Its good to hear that we have options. As I see it, the main problem of
setting up in France is the language problem.  My French is not good and I
would be unable to operate within a French language constitution.

It may be worth considering setting up in Australia.  The law here is
somewhere between US and UK law and it is easy to set up a not for profit as
a legal entity.  Another option is to set up a company in Anguillia.  This
is a British dependancy, stable, and a tax free jurisdiction.  I understand
it is easy to set up a company on-line for, I believe, a cost of around
$us1000 and to establish associated banking arrangements.

erica.

----- Original Message -----
From: "Elisabeth Porteneuve" <Elisabeth.Porteneuve@cetp.ipsl.fr>
To: <nc-budget@dnso.org>; <rogerc@netsol.com>
Sent: Tuesday, November 21, 2000 12:14 PM
Subject: [nc-budget] An association under French law 1901


>
>
> Colleagues, it is a follow up of our Marina del Rey meeting
> held on Thursday 16 November, 07:15 in Roger's suite.
>
> Elisabeth
> --
> NB. The original message from Roger, quoting Mike Roberts DNSO Accounting
>     is attached at the end.
>
> Forming a not for profit association under French law
> "la loi du 1er juillet 1901 et le decret du 16 aout 1901".
>
> A. General
>
> The law 1901 is explicitly dedicated for not for profit associations.
> It is extremely flexible, and is used in France for various purposes.
> The spectra ranges from associations of school's parents managing
> minimal budget with no staff to non for profit association of banks,
> with hundreds of employees.
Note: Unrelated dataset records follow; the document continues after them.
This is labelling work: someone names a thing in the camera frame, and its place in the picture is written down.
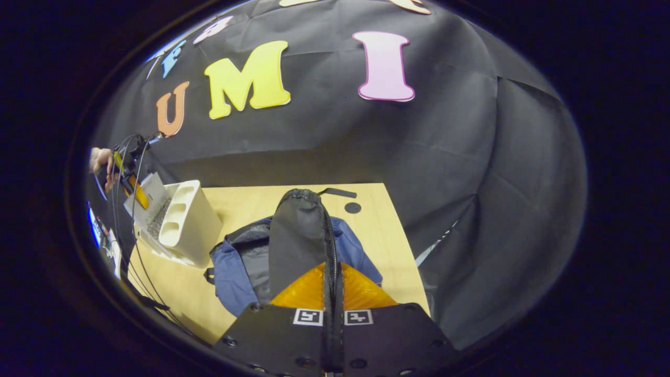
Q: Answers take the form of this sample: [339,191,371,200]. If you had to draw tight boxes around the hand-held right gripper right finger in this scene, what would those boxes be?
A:
[341,262,462,377]

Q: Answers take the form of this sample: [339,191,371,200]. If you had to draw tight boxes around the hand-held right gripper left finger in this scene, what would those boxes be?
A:
[212,262,329,377]

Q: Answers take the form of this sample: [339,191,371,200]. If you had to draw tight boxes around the white book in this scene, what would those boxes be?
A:
[124,173,173,244]

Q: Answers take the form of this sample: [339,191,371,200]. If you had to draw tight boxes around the white plastic bookshelf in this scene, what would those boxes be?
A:
[133,180,223,269]

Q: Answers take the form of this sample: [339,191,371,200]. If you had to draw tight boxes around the blue schoolbag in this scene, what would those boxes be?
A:
[204,187,384,317]

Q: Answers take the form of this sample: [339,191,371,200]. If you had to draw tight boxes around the bright screen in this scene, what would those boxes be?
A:
[88,203,108,252]

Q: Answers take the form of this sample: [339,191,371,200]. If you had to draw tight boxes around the black cable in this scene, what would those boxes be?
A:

Approximately one million associations
> in France use law 1901 framework. The European Academic and Research
> Network, BITNET sister-network, was operationg in Europe in late 1980's
> using French law 1901, with the international Board (Chair in Danemark,
> Vice-Chair in Israel), and staff (Manager from Belgium, engeneers
> from France, Italy and India/British Commonwealth).
>
> A non for profit using law 1901 is defined in its Status, which shall
> be drafted accordingly to its purposes and composition, and include:
>  1.1. Duration (may be limited in time, renewable periodically)
>  1.2. Registration place
>  1.3. Membership (may be open to individuals or moral persons, i.e.
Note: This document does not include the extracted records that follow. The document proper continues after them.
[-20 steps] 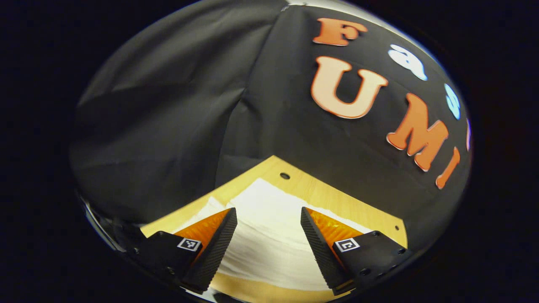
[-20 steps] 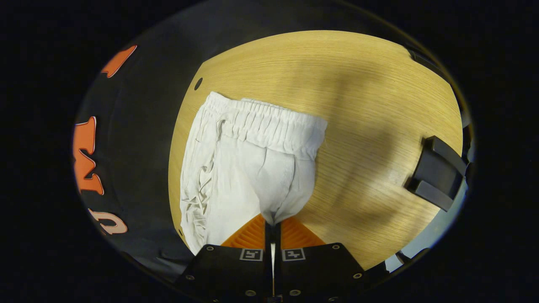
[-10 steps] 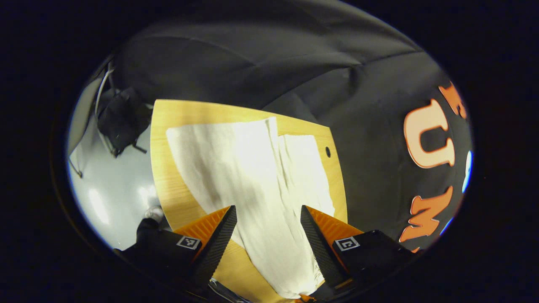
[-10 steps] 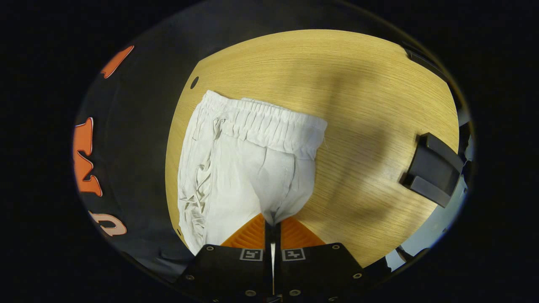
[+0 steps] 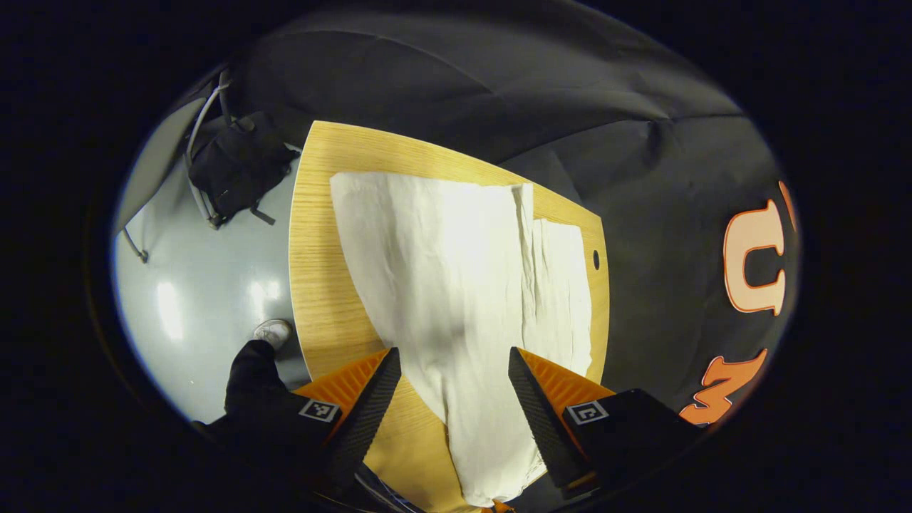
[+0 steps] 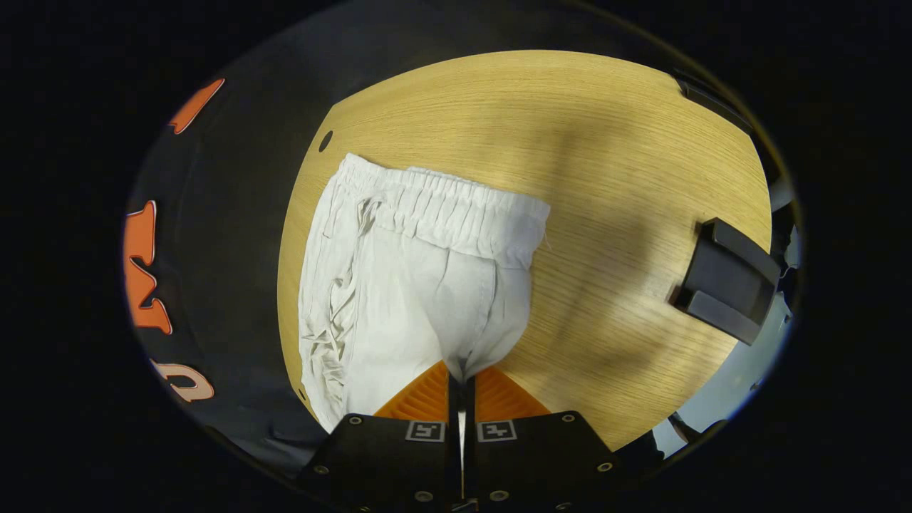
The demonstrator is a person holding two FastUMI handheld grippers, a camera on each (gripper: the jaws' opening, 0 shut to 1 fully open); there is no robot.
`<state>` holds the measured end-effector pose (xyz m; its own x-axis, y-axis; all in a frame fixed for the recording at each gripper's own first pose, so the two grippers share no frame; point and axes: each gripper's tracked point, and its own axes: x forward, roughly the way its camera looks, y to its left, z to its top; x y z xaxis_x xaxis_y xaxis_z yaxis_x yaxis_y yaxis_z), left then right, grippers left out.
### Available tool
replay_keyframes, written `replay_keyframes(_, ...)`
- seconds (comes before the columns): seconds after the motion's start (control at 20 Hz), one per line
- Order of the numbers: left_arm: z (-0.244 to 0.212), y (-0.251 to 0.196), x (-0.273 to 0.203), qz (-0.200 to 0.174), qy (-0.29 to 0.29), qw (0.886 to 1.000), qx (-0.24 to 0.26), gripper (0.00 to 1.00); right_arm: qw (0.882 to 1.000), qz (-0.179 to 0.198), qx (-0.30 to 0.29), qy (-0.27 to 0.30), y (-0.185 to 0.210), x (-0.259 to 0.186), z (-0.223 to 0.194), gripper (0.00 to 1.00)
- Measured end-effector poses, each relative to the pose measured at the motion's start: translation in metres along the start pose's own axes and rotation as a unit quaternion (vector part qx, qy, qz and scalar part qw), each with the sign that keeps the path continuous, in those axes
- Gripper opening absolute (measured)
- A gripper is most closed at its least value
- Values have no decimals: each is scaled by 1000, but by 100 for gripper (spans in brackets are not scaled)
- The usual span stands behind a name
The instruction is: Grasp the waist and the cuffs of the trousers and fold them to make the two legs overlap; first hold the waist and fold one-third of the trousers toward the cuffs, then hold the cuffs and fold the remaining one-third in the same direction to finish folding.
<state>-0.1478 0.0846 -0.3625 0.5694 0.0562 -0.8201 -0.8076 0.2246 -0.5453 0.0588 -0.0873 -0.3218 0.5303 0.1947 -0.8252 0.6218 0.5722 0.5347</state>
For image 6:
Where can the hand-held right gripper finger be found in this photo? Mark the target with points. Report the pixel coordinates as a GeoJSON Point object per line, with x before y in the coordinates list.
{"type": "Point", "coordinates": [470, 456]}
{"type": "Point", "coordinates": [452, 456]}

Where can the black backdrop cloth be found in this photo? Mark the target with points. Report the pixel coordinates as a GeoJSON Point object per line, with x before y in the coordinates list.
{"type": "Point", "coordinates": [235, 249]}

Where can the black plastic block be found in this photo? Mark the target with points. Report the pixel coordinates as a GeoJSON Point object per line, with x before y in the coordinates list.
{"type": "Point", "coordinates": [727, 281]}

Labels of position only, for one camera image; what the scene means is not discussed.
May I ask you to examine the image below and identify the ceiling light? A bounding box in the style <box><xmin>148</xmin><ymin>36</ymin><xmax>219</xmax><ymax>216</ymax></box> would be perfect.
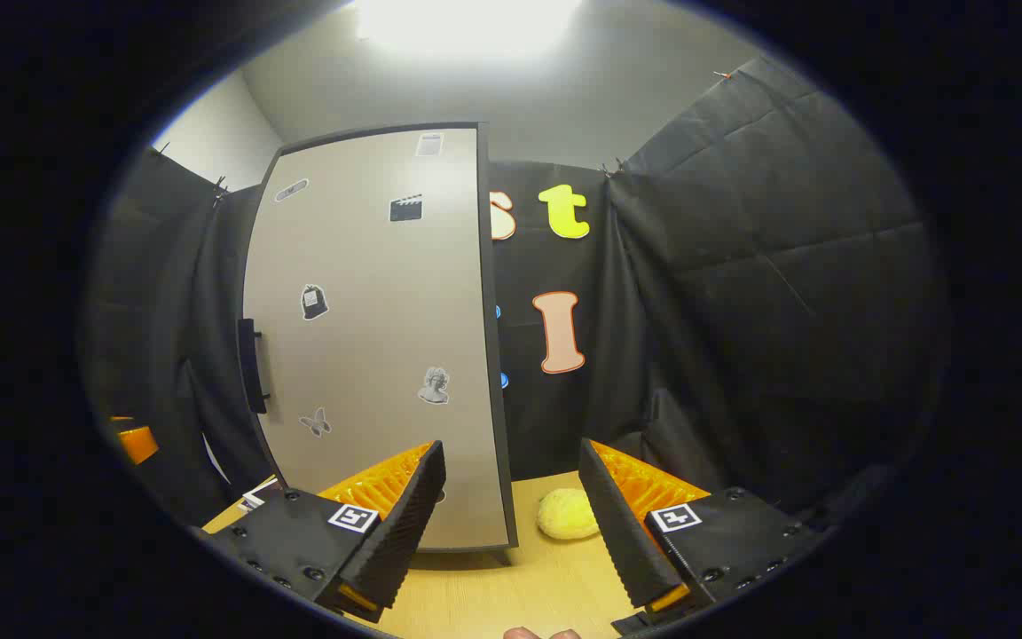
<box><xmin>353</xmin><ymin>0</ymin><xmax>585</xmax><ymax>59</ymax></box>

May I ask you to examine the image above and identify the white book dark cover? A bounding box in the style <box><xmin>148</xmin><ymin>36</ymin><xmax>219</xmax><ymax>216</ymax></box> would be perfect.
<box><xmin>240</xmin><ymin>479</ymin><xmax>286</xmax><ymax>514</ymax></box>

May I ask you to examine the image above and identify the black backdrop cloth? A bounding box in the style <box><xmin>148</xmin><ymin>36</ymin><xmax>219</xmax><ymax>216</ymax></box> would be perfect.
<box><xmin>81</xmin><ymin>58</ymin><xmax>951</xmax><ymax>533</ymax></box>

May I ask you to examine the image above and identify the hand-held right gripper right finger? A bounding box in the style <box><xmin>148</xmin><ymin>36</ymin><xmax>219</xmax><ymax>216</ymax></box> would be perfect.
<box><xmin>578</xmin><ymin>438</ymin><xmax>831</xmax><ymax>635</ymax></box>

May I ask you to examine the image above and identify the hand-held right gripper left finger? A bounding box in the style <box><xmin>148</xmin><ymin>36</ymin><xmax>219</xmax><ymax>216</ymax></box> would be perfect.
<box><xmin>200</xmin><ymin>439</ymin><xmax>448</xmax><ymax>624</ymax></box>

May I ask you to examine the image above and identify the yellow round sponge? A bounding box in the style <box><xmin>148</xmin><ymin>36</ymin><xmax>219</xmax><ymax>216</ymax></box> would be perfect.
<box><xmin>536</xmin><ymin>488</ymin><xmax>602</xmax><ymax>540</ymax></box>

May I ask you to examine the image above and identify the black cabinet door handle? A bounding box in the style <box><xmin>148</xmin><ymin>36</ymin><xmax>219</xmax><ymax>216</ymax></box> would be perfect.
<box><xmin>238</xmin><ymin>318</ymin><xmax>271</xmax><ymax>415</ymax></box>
>       institutions; no requirement for French or European Union
>       citizenship; the criteria for various membership such as full
>       members or observers shall be described in Status of Association)
>  1.4. Resources (membership fees as well as donations, either from
>       public or private institutions or individuals)
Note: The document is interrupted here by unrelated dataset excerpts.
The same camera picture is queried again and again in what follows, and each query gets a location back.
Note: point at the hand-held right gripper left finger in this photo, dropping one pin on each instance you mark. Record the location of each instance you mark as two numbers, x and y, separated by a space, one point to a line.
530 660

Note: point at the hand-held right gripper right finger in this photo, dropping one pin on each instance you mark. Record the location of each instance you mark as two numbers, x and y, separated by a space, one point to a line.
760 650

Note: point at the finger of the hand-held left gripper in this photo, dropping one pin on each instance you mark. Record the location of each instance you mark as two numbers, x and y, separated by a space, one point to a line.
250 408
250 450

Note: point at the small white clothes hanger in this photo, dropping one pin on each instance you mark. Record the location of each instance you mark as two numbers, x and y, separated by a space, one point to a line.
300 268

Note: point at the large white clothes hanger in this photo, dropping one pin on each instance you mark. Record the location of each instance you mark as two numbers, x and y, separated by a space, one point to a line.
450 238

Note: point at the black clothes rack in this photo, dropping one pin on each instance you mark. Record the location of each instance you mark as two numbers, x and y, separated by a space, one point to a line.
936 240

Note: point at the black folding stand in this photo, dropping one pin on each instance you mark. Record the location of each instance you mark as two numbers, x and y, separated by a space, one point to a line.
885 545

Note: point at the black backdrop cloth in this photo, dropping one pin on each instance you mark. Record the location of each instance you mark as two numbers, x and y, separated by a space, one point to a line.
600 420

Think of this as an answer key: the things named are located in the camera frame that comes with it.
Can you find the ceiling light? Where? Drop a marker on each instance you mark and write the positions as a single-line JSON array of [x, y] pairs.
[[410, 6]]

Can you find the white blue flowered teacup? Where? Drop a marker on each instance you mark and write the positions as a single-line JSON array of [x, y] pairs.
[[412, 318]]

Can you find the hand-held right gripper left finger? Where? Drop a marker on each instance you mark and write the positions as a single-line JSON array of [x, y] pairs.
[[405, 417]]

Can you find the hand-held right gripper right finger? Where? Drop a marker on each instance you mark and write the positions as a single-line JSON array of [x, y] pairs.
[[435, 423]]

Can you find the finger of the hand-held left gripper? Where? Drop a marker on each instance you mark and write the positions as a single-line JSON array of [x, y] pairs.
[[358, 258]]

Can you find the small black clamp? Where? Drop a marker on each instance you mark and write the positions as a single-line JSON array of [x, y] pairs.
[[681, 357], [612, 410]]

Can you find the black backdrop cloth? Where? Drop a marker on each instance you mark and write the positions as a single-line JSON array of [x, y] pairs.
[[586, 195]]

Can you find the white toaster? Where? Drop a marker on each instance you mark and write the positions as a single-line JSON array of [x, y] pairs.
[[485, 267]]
>  1.5. Fiscal regime (VAT, taxes on company benefits if any)
>  1.6. Structure (very flexible, usually Board of Directors,
>       General Manager, and General Assembly; the composition of
>       Board and its renewal are defined in Status, the General
>       Manager is a non voting member of the Board; the powers of
>       the Board and its Chair are defined in Status as well,
>       it include annual budget, work plan, recruitment plan,
>       finances and accounting, rules for member's acceptance and
>       revocation, and any other business as it see fits; the annual
>       GA meeting is mandatory; the mandate of General Manager
>       is defined in Status)
>  1.7. The staff of non for profit association is submitted
>       to the common French rule for employment (such as packages
>       for retirement or medical insurance).
>
> To declare a non for profit using law 1901, the following shall
> be accomplished:
>  2.1. Status shall be written (either using any of standard
>       examples provided in loi 1901 books, or adapted carefully
>       to the desired purposes)
>  2.2. Declaration at the prefecture of the Registration place,
>       then subsequent public record and number in the French
>       Journal Officiel (JO). The declaration may be accomplished
>       by a delegate from Board, the cost is 290 FF. Within 2 weeks
>       such a declaration is recorded in the JO, and the association
>       acquire a legal status. Once the legal status established,
>       the association is ready to run its business, including
>       an opening of a business bank account (no restrictions on
>       currency, may be in dollars US).
>
> B. Proposal for the DNSO
>
> AFNIC is in the process to move its offices to a new place in
> Saint Quentin en Yvelines (Versailles area). The buildings place
> has been rented, it will be refurbished in January, operations
> starting on 1 February 2001. The building place is larger than
> necessary for AFNIC purposes, and the independent entrance with
> 100 square meters has been granted to the DNSO from the Saint-Quentin
> economic area. The Saint Quentin grant covers one year of office rental,
> equivalent to 20,000 USD, as well as city taxes exemption.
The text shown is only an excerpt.